CLUSTER BY and CLUSTERED BY in Spark SQL

Nitin Mathur
3 min readApr 21, 2018

--

What is CLUSTER BY?

CLUSTER BY is a Spark SQL syntax which is used to partition the data before writing it back to the disk. Please note that the number of partitions would depend on the value of spark parameter “spark.sql.shuffle.partitions” that define the number of partitions. To understand more about CLUSTER BY, please refer this article.

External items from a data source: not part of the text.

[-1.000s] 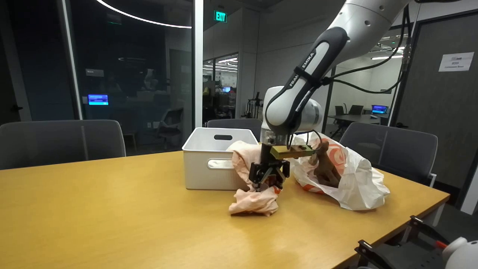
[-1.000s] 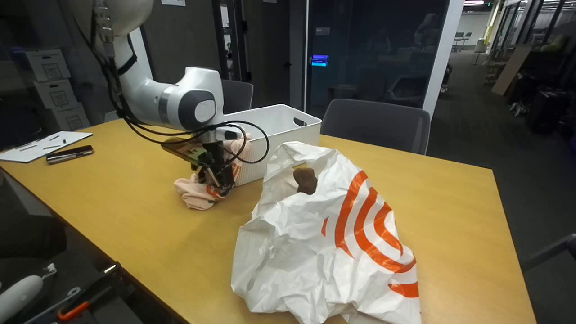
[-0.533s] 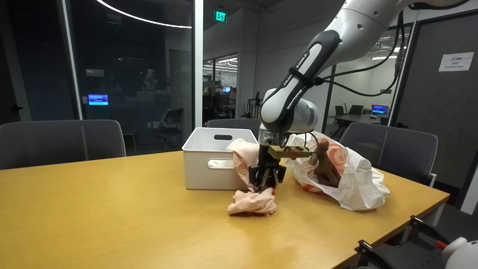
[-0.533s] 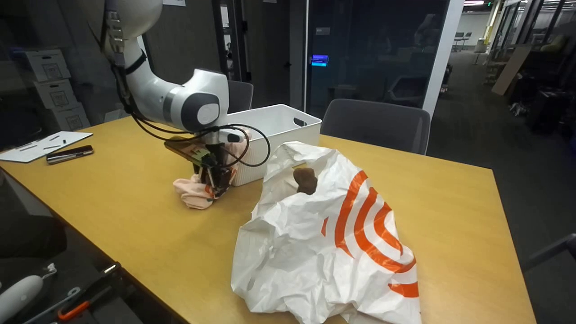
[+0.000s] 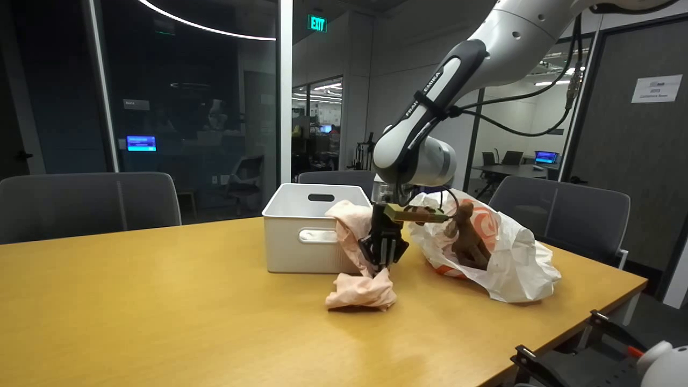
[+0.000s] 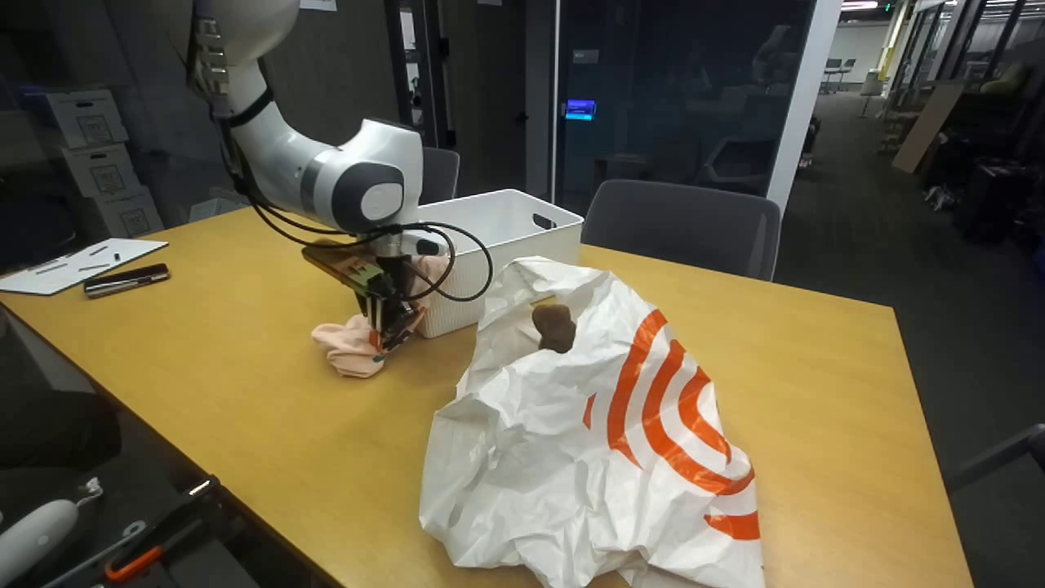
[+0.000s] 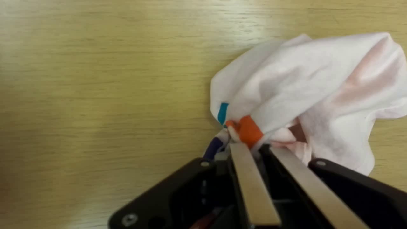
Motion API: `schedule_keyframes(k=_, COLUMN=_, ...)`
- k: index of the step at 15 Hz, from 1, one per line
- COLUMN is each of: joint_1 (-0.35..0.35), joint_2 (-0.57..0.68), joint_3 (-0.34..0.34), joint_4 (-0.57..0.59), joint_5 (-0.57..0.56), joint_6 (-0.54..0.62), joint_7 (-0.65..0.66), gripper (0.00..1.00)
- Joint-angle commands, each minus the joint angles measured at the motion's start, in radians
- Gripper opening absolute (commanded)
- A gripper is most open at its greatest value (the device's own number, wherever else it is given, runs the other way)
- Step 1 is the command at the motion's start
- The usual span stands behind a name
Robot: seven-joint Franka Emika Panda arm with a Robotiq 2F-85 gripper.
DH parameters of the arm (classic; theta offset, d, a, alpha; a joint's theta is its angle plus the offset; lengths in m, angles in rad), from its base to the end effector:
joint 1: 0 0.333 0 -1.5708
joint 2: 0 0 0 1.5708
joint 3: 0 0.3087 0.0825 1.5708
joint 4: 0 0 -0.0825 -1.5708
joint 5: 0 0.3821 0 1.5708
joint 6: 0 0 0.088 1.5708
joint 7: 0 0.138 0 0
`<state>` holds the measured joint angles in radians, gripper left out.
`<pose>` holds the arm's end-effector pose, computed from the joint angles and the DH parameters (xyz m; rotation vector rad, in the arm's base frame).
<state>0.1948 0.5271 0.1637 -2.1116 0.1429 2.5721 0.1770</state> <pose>0.5256 0.2022 0.1237 -3.0036 -0.0588 0.1550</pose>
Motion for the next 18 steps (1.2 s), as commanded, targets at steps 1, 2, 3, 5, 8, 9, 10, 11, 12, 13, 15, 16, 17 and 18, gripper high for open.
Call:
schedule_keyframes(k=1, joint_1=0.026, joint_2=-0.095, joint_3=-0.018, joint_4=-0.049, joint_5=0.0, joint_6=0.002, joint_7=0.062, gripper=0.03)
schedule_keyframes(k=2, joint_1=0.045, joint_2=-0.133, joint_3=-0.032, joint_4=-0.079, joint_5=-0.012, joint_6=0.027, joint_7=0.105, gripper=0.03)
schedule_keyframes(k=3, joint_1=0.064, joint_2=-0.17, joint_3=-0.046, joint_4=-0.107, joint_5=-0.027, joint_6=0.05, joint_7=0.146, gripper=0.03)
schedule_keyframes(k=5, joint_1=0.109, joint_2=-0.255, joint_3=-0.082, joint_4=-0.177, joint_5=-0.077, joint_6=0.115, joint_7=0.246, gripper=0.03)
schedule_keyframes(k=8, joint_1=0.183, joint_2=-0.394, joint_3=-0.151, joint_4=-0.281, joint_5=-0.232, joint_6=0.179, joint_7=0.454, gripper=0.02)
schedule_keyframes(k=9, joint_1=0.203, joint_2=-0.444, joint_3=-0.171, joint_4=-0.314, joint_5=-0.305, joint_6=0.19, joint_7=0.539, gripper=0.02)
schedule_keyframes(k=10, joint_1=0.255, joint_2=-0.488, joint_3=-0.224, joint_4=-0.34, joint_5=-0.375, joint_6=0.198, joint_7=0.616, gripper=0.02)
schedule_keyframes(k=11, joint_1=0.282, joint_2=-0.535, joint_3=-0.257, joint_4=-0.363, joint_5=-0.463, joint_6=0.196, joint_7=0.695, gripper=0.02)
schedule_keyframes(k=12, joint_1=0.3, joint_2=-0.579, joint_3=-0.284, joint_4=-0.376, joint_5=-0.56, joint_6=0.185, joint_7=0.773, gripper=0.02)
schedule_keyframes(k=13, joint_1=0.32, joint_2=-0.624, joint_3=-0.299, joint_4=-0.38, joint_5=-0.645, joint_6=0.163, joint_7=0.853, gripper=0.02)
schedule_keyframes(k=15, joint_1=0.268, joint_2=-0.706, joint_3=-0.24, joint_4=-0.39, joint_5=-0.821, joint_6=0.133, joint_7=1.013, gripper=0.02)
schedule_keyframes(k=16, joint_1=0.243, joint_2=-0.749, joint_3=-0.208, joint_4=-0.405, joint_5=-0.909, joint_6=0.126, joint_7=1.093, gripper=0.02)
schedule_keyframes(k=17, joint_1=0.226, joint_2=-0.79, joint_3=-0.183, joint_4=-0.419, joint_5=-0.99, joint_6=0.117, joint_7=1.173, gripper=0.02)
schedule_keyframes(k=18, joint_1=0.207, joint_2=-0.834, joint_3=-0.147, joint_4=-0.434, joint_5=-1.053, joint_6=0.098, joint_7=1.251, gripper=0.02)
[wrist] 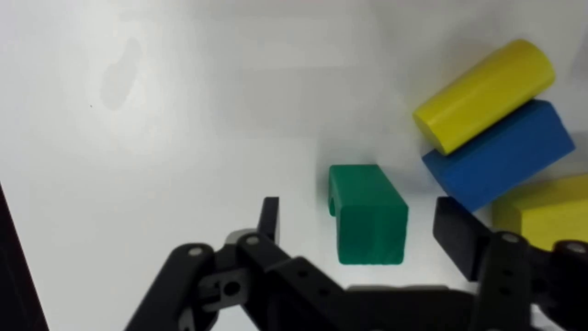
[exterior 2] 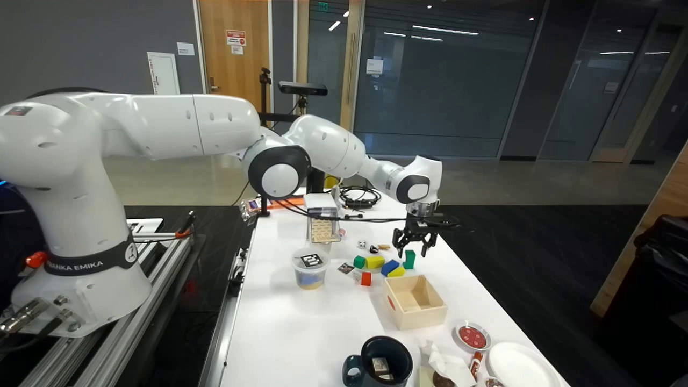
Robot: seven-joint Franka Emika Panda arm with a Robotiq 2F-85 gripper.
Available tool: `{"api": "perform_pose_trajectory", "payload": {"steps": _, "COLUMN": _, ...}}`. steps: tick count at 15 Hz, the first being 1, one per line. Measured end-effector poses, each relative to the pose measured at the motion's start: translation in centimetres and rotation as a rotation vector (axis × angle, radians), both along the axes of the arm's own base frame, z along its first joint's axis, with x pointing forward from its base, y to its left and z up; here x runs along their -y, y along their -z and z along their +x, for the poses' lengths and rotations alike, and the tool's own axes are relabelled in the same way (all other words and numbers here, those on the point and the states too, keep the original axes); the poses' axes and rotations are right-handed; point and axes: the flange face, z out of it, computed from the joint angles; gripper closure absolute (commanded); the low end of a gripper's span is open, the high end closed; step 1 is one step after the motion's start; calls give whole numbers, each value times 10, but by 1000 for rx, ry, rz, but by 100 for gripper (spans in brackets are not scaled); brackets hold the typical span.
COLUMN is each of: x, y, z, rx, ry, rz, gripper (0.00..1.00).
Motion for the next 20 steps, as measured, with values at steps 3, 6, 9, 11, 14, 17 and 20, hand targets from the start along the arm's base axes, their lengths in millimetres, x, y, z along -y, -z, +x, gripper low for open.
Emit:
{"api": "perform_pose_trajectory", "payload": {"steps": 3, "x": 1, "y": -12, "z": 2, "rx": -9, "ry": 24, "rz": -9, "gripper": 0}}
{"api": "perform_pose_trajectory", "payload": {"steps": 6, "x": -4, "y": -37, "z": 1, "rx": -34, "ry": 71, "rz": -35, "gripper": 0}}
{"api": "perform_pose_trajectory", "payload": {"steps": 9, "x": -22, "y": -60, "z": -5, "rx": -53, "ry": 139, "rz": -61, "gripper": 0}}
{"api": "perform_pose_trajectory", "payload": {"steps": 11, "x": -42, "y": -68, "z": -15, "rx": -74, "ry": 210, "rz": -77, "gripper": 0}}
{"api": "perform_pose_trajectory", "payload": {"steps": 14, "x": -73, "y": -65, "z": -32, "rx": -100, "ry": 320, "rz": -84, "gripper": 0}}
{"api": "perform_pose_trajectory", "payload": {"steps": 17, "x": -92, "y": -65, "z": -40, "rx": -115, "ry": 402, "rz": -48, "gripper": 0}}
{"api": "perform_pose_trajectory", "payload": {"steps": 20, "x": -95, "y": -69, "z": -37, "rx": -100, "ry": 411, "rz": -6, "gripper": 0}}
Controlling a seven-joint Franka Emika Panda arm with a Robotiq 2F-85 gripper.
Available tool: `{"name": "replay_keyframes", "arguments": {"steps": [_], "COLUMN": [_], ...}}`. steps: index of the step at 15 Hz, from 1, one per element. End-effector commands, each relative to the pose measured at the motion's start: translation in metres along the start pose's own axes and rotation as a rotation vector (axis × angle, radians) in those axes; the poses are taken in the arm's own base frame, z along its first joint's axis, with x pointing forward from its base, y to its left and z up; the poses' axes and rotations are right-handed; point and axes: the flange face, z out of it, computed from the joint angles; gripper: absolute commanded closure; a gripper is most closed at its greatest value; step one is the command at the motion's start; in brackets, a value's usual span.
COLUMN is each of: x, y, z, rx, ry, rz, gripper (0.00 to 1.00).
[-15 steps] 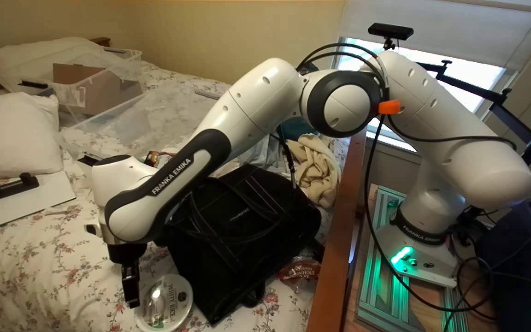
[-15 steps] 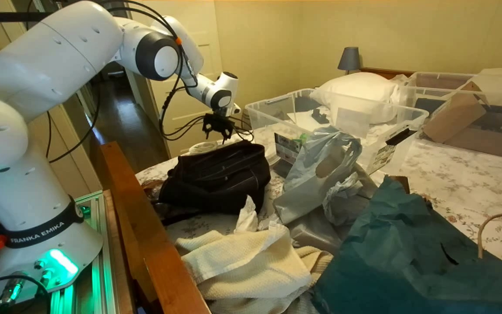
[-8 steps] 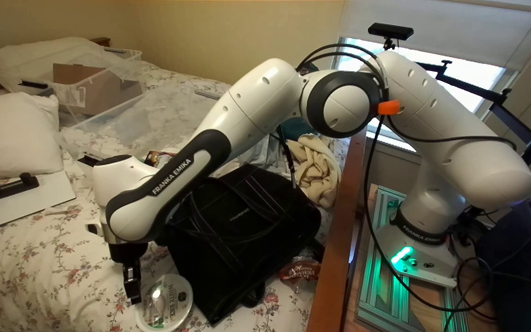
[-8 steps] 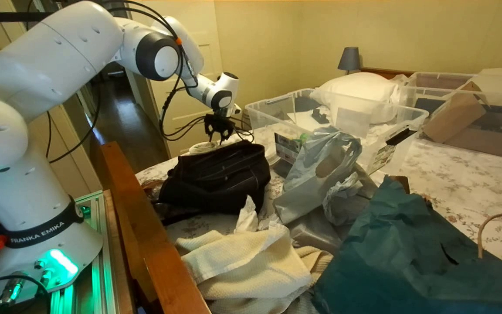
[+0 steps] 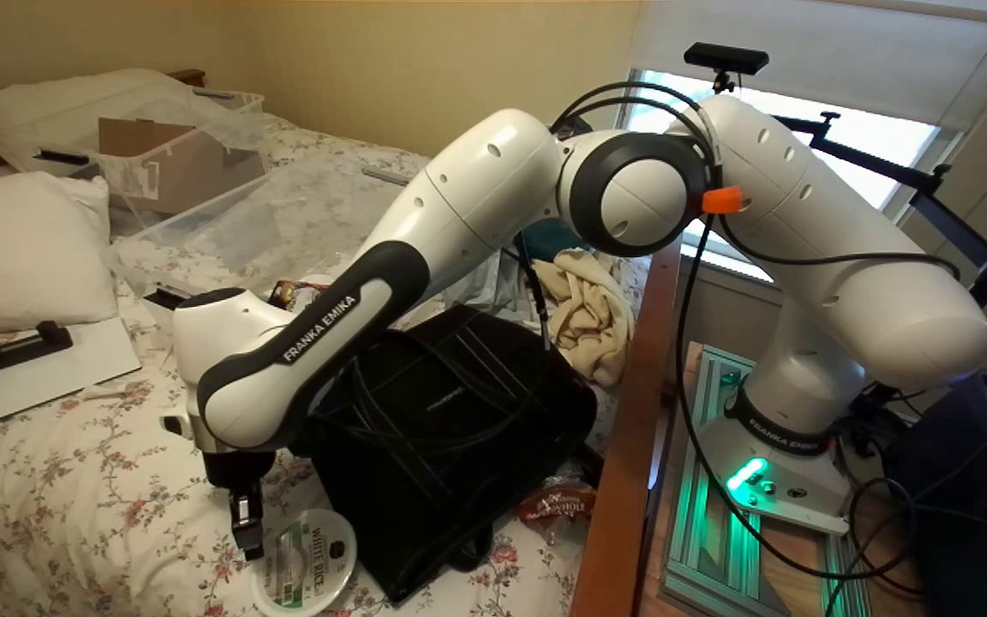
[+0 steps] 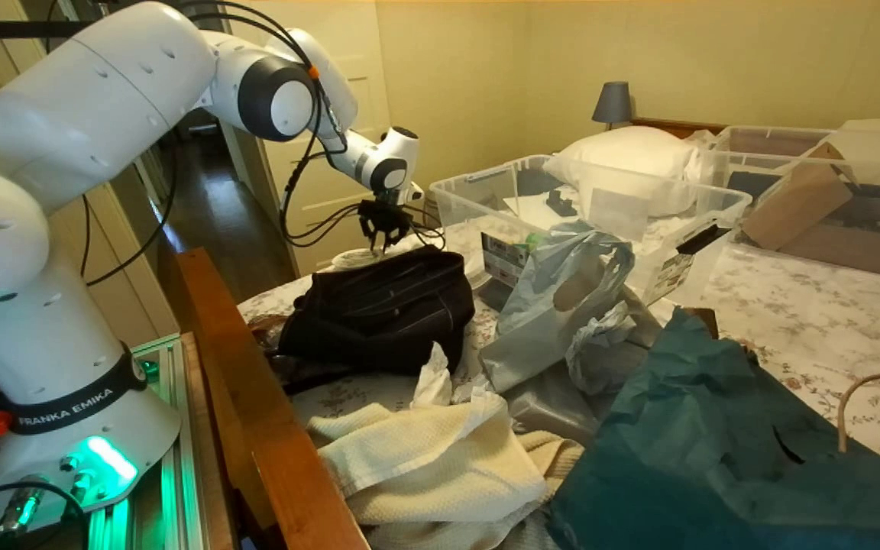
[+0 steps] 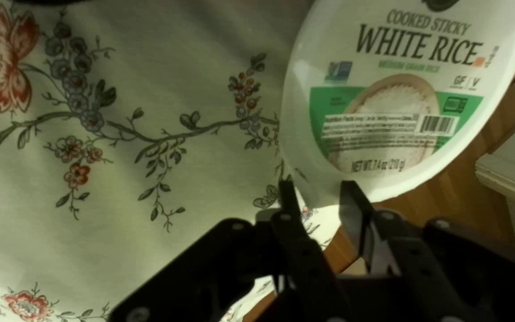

What is CLUSTERED BY (Bucketing)?

Bucketing is a Hive concept primarily and is used to hash-partition the data when its written on disk. To understand more about bucketing and CLUSTERED BY, please refer this article.

Note:

  • CLUSTER BY and CLUSTERED BY can be used together in SPARK SQL.
  • CLUSTER BY (which is DISTRIBUTE BY and SORT BY in tandem) decides how many files will be created as an output of the operation while CLUSTERED BY decides how many buckets would be created and how the processed data would be finally stored on the disk.
  • CLUSTER BY is a part of spark-sql query while CLUSTERED BY is a part of the table DDL.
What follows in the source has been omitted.